## WORK TASK
Pull out every line below containing the word "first".

Start of PROVIDED DATA

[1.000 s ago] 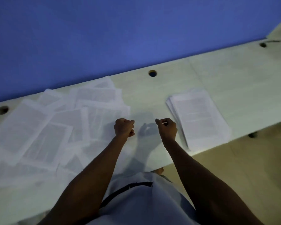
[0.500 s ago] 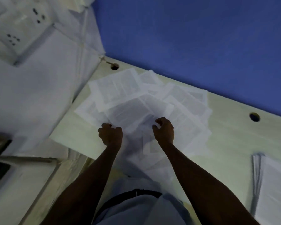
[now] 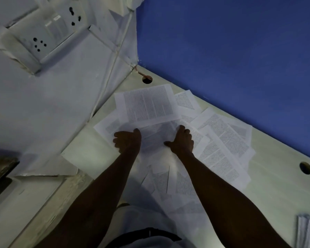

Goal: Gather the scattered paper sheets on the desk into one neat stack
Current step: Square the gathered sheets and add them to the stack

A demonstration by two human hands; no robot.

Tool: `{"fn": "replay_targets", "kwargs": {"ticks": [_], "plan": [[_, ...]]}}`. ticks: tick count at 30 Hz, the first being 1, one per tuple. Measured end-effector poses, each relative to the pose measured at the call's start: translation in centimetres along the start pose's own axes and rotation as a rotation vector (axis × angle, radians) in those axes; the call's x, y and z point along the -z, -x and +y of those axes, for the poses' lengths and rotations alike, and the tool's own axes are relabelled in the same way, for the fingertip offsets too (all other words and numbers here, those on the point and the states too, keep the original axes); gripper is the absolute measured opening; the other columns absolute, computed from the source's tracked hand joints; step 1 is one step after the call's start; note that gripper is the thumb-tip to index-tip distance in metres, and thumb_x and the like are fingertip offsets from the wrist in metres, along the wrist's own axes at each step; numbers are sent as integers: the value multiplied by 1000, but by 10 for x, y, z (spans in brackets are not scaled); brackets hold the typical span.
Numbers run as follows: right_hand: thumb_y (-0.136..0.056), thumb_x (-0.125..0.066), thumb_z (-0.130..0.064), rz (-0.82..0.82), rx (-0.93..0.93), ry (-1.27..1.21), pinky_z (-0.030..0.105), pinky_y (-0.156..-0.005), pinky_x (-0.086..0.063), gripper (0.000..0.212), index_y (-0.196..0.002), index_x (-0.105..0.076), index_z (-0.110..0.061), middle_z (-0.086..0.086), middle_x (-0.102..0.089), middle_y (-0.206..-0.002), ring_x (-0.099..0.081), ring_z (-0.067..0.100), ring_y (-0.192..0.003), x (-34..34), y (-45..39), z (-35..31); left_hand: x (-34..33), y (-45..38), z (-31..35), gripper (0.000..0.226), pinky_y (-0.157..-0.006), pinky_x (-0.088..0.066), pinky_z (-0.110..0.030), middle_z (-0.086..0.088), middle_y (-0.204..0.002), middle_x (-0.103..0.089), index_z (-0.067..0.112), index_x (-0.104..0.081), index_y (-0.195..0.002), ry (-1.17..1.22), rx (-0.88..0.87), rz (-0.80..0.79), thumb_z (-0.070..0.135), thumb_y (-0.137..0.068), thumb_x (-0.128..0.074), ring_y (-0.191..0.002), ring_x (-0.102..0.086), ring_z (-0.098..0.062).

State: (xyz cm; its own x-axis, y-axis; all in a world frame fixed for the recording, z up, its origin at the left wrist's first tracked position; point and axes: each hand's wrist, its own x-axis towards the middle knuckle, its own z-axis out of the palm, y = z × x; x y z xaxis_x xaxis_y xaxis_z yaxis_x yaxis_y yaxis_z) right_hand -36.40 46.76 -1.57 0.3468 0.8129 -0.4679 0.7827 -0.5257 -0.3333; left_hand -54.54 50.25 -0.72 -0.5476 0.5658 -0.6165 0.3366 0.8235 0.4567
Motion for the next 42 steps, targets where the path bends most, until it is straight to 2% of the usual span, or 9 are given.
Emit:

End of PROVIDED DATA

## EXERCISE SOLUTION
Tool: `{"fn": "replay_targets", "kwargs": {"ticks": [_], "plan": [[_, ...]]}}`. ticks: tick count at 30 Hz, the first being 1, one per tuple. Measured end-effector poses, each relative to the pose measured at the call's start: translation in centimetres along the start pose's own axes and rotation as a rotation vector (axis × angle, radians) in those axes; the call's x, y and z point along the -z, -x and +y of those axes, for the poses' lengths and rotations alike, and the tool's own axes are relabelled in the same way, for the fingertip offsets too (all other words and numbers here, those on the point and the states too, keep the original axes); gripper is the absolute measured opening; the other columns absolute, computed from the source's tracked hand joints; step 1 is one step after the call's start; note that gripper is the thumb-tip to index-tip distance in metres, and thumb_x and the like are fingertip offsets from the wrist in metres, along the wrist's own axes at each step; numbers are sent as integers: the value multiplied by 1000, but by 10 for x, y, z (spans in brackets are not scaled); brackets hold the typical span.
State: (xyz cm; its own x-axis, y-axis; all in a world frame fixed for the recording, z up, its origin at the left wrist's first tracked position; point and axes: each hand's wrist, its own x-axis towards the middle knuckle, its own z-axis out of the palm, y = z × x; x y z xaxis_x xaxis_y xaxis_z yaxis_x yaxis_y yaxis_z) right_hand -36.40 46.76 -1.57 0.3468 0.8129 -0.4679 0.7827 -0.5257 -0.3333; left_hand -54.54 50.25 -0.72 -0.5476 0.5658 -0.6165 0.3366 0.8235 0.4567

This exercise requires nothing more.